┏━━
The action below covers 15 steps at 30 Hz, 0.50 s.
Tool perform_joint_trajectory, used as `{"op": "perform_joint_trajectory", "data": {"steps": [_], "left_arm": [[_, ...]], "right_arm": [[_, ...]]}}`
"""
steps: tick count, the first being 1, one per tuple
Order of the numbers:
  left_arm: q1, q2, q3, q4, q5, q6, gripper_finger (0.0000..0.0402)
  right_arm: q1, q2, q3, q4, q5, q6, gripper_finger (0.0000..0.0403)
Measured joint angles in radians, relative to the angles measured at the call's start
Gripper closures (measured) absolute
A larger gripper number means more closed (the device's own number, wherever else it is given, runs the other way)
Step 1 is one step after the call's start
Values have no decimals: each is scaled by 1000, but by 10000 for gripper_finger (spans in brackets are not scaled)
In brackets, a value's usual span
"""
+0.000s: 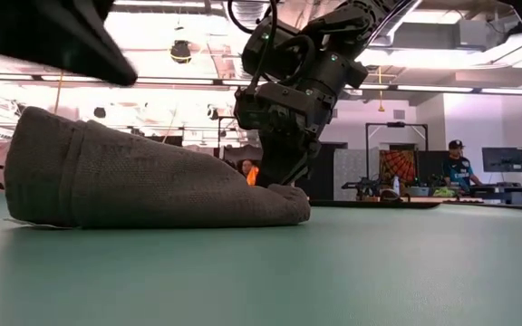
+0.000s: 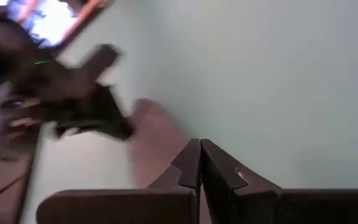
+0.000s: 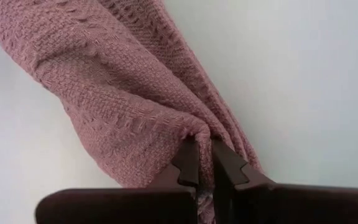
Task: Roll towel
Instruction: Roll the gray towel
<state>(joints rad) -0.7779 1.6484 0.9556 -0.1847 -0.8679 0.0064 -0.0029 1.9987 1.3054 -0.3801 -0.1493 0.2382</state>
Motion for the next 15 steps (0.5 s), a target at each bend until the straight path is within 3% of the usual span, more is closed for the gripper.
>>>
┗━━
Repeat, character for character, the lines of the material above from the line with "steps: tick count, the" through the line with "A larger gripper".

- _Answer area_
steps: tick count, the first being 1, one per tuple
Order of the numbers:
  left_arm: q1, q2, q3, q4, q5, q6, gripper_finger (0.0000..0.0402)
  right_arm: q1, q2, q3, q4, q5, q6, gripper_finger (0.0000..0.0403)
Measured joint angles in radians, relative to the angles measured at the call's start
Gripper closures (measured) absolute
A larger gripper number means more closed (the device's own number, wherever else it is given, runs the other way)

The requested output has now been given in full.